While I have not encountered

"And make sure this site works for deaf people who use Macs."
"But.. your site is a library for Windows event sounds..."

in a RFQ I have seen similar 'silly' requirements. And billed extremely silly amounts to meet the specification. There is no silly requirement only silly costs.

There are always those who go to extremes. Providing no one is hurt or scares the horses such people should be commended for showing the rest of us where the cliff edges truly are.

Actually I like the accessibility nuts.
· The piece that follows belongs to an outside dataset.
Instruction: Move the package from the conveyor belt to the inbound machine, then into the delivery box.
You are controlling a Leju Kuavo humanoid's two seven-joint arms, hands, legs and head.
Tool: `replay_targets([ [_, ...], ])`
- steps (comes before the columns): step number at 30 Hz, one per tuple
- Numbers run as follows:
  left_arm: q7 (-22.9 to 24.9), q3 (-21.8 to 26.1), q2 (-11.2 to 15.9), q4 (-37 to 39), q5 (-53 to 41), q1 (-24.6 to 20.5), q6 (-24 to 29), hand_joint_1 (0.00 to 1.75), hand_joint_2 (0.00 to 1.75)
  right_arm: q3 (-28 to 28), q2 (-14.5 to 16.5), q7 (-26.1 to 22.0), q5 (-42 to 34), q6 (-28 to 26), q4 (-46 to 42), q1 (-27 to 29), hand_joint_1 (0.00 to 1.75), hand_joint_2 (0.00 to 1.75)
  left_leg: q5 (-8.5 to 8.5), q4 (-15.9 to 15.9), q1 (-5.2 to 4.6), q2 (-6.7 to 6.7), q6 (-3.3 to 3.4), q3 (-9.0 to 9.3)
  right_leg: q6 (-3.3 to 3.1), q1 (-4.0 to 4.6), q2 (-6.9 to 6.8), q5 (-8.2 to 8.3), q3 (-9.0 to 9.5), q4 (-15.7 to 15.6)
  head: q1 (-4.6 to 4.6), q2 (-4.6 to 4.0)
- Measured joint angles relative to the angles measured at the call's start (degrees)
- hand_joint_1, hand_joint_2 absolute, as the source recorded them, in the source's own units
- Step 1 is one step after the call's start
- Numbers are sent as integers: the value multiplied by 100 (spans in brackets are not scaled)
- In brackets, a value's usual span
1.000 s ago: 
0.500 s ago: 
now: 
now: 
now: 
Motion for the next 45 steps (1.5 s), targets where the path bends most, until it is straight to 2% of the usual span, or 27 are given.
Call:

Just as I like the all-Flash nuts, the nested-table nuts, the best-viewed-in nuts, the out-of-date SEO nuts, the font-attribute nuts, various flavours of SERP and ad and affiliate nuts...

Sadly only a few web-geeks care about anything except 'what ROI have you done for me today and how much better will you do for me tomorrow'. Especially on a golf course.


Creating the original content takes greater time and effort than "just" creating the original content and additionally creating the extra content and software accommodation...?

Yes, more is less :-)
Increasing accessibility often takes more time than not but frequently there are returns beyond mere 'accessibility' such as increased uniques and additional site content.

What is missed by so many is that accessibility is but a component of a site. It is not an end in itself. It is one of the means by which you accomplish the end of having a successful site.

The sign of great accessibility is that if something doesn't work there is something else to do do the job. Graceful failure. No jumble, no nothing.

Who is your site for? What do they need to use the site? Meeting those needs is accessibility. It is really that simple. Of course simple is not necessarily easy.